## ABOUT THIS TASK
Your response should consist of every record, exactly as given.

BEGIN DATASET RECORDS

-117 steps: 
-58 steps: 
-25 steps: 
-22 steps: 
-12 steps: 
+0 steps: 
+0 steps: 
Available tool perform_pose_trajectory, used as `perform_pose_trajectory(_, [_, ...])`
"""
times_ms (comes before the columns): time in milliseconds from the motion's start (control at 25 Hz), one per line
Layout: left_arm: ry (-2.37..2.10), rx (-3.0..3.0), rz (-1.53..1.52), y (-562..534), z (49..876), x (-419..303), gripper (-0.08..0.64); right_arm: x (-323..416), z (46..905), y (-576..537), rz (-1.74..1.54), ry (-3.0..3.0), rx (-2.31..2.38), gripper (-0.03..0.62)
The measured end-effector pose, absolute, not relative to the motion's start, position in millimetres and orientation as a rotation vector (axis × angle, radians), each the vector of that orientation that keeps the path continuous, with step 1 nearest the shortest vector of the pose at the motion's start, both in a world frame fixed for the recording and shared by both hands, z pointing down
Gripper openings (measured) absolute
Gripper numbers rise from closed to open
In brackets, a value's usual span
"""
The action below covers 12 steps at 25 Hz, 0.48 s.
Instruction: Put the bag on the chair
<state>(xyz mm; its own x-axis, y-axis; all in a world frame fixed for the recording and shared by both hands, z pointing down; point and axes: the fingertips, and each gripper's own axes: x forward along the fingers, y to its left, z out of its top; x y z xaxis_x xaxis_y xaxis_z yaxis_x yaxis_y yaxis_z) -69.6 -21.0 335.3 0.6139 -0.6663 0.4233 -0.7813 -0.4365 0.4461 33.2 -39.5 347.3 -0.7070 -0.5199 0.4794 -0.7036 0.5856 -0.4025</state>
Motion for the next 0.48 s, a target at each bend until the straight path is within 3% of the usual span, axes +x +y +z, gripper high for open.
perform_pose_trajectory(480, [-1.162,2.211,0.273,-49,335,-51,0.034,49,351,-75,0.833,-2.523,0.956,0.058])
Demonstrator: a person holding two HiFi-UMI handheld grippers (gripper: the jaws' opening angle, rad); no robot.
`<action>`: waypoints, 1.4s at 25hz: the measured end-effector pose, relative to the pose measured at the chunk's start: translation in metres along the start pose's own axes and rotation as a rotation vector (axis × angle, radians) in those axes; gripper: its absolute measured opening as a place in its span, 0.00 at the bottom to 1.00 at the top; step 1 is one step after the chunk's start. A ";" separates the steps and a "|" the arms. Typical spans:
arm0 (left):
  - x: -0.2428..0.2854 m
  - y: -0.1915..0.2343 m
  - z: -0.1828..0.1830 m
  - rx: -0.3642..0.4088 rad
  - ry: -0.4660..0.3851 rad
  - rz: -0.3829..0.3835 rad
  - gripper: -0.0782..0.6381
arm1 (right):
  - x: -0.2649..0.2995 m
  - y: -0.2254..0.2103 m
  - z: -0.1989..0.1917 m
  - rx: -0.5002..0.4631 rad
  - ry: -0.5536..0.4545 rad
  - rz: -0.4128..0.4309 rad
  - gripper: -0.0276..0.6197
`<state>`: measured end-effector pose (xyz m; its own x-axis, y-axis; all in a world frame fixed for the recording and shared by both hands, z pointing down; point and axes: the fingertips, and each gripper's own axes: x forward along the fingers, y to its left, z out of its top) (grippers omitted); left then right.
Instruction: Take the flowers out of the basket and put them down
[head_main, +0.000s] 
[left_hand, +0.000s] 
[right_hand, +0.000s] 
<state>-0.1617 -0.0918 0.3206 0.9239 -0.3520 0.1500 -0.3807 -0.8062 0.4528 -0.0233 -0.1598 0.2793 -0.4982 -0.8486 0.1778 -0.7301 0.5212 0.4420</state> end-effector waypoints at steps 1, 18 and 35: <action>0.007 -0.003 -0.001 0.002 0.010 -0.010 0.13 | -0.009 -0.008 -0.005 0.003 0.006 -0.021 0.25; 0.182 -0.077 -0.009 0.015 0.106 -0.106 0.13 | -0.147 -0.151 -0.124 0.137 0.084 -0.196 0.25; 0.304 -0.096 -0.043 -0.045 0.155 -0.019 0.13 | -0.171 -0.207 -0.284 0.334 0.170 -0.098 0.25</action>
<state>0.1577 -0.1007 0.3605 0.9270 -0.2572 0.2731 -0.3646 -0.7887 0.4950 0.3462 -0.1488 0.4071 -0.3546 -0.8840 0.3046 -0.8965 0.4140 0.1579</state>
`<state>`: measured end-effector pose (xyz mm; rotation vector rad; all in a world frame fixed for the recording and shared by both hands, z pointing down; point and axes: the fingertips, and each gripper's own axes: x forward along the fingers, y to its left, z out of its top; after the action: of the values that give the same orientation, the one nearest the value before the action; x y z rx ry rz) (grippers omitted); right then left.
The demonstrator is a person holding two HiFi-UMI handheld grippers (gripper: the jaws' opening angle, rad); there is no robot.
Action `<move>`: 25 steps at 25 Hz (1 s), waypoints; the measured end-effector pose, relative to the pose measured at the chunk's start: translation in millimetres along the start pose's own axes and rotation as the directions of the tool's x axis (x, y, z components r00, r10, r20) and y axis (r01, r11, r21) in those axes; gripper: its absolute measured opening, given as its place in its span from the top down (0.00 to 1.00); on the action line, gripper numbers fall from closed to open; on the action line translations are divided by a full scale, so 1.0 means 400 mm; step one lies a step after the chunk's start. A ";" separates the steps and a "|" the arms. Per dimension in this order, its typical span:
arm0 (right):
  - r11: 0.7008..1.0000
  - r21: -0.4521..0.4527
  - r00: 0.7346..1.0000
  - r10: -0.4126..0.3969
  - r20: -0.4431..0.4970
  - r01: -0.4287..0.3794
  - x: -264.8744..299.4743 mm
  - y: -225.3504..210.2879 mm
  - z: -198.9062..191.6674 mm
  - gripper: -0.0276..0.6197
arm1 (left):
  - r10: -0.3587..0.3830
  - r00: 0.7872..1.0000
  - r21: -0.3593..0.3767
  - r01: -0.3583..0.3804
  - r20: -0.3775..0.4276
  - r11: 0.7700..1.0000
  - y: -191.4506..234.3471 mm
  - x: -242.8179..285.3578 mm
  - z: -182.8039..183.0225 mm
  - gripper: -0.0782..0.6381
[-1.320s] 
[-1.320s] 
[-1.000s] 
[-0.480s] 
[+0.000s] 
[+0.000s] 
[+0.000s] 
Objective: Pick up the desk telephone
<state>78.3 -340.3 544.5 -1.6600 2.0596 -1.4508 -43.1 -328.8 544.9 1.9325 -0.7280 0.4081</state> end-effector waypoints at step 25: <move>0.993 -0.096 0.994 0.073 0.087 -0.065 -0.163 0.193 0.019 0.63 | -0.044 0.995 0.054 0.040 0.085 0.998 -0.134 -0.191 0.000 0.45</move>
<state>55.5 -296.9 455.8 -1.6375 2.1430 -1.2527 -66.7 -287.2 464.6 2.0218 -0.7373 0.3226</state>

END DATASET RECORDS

## TASK SOLUTION
-117 steps: 
-58 steps: 
-25 steps: 
-22 steps: 
-12 steps: 
+0 steps: 
+0 steps: 
Available tool perform_pose_trajectory, used as `perform_pose_trajectory(_, [_, ...])`
"""
times_ms (comes before the columns): time in milliseconds from the motion's start (control at 25 Hz), one per line
Layout: left_arm: ry (-2.37..2.10), rx (-3.0..3.0), rz (-1.53..1.52), y (-562..534), z (49..876), x (-419..303), gripper (-0.08..0.64); right_arm: x (-323..416), z (46..905), y (-576..537), rz (-1.74..1.54), ry (-3.0..3.0), rx (-2.31..2.38), gripper (-0.03..0.62)
The measured end-effector pose, absolute, not relative to the motion's start, position in millimetres and orientation as a rotation vector (axis × angle, radians), each the vector of that orientation that keeps the path continuous, with step 1 nearest the shortest vector of the pose at the motion's start, both in a world frame fixed for the recording and shared by both hands, z pointing down
Gripper openings (measured) absolute
Gripper numbers rise from closed to open
In brackets, a value's usual span
"""
The action below covers 12 steps at 25 Hz, 0.48 s.
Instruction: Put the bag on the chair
<state>(xyz mm; its own x-axis, y-axis; all in a world frame fixed for the recording and shared by both hands, z pointing down; point and axes: the fingertips, and each gripper's own axes: x forward along the fingers, y to its left, z out of its top; x y z xaxis_x xaxis_y xaxis_z yaxis_x yaxis_y yaxis_z) -69.6 -21.0 335.3 0.6139 -0.6663 0.4233 -0.7813 -0.4365 0.4461 33.2 -39.5 347.3 -0.7070 -0.5199 0.4794 -0.7036 0.5856 -0.4025</state>
Motion for the next 0.48 s, a target at each bend until the straight path is within 3% of the usual span, axes +x +y +z, gripper high for open.
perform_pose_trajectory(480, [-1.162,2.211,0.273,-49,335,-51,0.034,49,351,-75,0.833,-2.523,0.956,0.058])
Demonstrator: a person holding two HiFi-UMI handheld grippers (gripper: the jaws' opening angle, rad); no robot.
`<action>`: waypoints, 1.4s at 25hz: the measured end-effector pose, relative to the pose measured at the chunk's start: translation in metres along the start pose's own axes and rotation as a rotation vector (axis × angle, radians) in those axes; gripper: its absolute measured opening as a place in its span, 0.00 at the bottom to 1.00 at the top; step 1 is one step after the chunk's start. A ";" separates the steps and a "|" the arms. Typical spans:
arm0 (left):
  - x: -0.2428..0.2854 m
  - y: -0.1915..0.2343 m
  - z: -0.1828..0.1830 m
  - rx: -0.3642..0.4088 rad
  - ry: -0.4660..0.3851 rad
  - rz: -0.3829..0.3835 rad
  - gripper: -0.0782..0.6381
arm1 (right):
  - x: -0.2649..0.2995 m
  - y: -0.2254..0.2103 m
  - z: -0.1989..0.1917 m
  - rx: -0.5002..0.4631 rad
  - ry: -0.5536..0.4545 rad
  - rz: -0.4128..0.4309 rad
  - gripper: -0.0276..0.6197
`<state>`: measured end-effector pose (xyz m; its own x-axis, y-axis; all in a world frame fixed for the recording and shared by both hands, z pointing down; point and axes: the fingertips, and each gripper's own axes: x forward along the fingers, y to its left, z out of its top) (grippers omitted); left then right.
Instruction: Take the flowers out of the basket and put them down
[head_main, +0.000s] 
[left_hand, +0.000s] 
[right_hand, +0.000s] 
<state>-0.1617 -0.0918 0.3206 0.9239 -0.3520 0.1500 -0.3807 -0.8062 0.4528 -0.0233 -0.1598 0.2793 -0.4982 -0.8486 0.1778 -0.7301 0.5212 0.4420</state> end-effector waypoints at steps 1, 18 and 35: <action>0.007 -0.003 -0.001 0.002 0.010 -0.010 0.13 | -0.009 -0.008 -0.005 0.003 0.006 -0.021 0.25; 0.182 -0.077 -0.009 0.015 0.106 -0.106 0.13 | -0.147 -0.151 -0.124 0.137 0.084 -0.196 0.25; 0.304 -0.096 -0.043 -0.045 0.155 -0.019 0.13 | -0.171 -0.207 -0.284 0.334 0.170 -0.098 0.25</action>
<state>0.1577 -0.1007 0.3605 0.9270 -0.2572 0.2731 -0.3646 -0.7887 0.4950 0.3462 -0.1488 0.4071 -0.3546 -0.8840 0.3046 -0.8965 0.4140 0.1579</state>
`<state>`: measured end-effector pose (xyz mm; rotation vector rad; all in a world frame fixed for the recording and shared by both hands, z pointing down; point and axes: the fingertips, and each gripper's own axes: x forward along the fingers, y to its left, z out of its top; after the action: of the values that give the same orientation, the one nearest the value before the action; x y z rx ry rz) (grippers omitted); right then left.
The demonstrator is a person holding two HiFi-UMI handheld grippers (gripper: the jaws' opening angle, rad); there is no robot.
Action `<move>`: 25 steps at 25 Hz (1 s), waypoints; the measured end-effector pose, relative to the pose measured at the chunk's start: translation in millimetres along the start pose's own axes and rotation as the directions of the tool's x axis (x, y, z components r00, r10, r20) and y axis (r01, r11, r21) in those axes; gripper: its absolute measured opening, given as its place in its span from the top down (0.00 to 1.00); on the action line, gripper numbers fall from closed to open; on the action line translations are divided by a full scale, so 1.0 means 400 mm; step one lies a step after the chunk's start. A ";" separates the steps and a "|" the arms. Per dimension in this order, its typical span:
arm0 (right):
  - r11: 0.7008..1.0000
  - r21: -0.4521..0.4527
  - r00: 0.7346..1.0000
  - r10: -0.4126..0.3969
  - r20: -0.4431..0.4970
  - r01: -0.4287..0.3794
  - x: -264.8744..299.4743 mm
  - y: -225.3504..210.2879 mm
  - z: -198.9062..191.6674 mm
  - gripper: -0.0276..0.6197
arm1 (left):
  - r10: -0.3587..0.3830
  - r00: 0.7872..1.0000
  - r21: -0.3593..0.3767
  - r01: -0.3583..0.3804
  - r20: -0.3775..0.4276
  - r11: 0.7700..1.0000
  - y: -191.4506..234.3471 mm
  - x: -242.8179..285.3578 mm
  - z: -182.8039..183.0225 mm
  - gripper: -0.0782..0.6381
[-1.320s] 
[-1.320s] 
[-1.000s] 
[-0.480s] 
[+0.000s] 
[+0.000s] 
[+0.000s] 
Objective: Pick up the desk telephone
<state>78.3 -340.3 544.5 -1.6600 2.0596 -1.4508 -43.1 -328.8 544.9 1.9325 -0.7280 0.4081</state> end-effector waypoints at step 25: <move>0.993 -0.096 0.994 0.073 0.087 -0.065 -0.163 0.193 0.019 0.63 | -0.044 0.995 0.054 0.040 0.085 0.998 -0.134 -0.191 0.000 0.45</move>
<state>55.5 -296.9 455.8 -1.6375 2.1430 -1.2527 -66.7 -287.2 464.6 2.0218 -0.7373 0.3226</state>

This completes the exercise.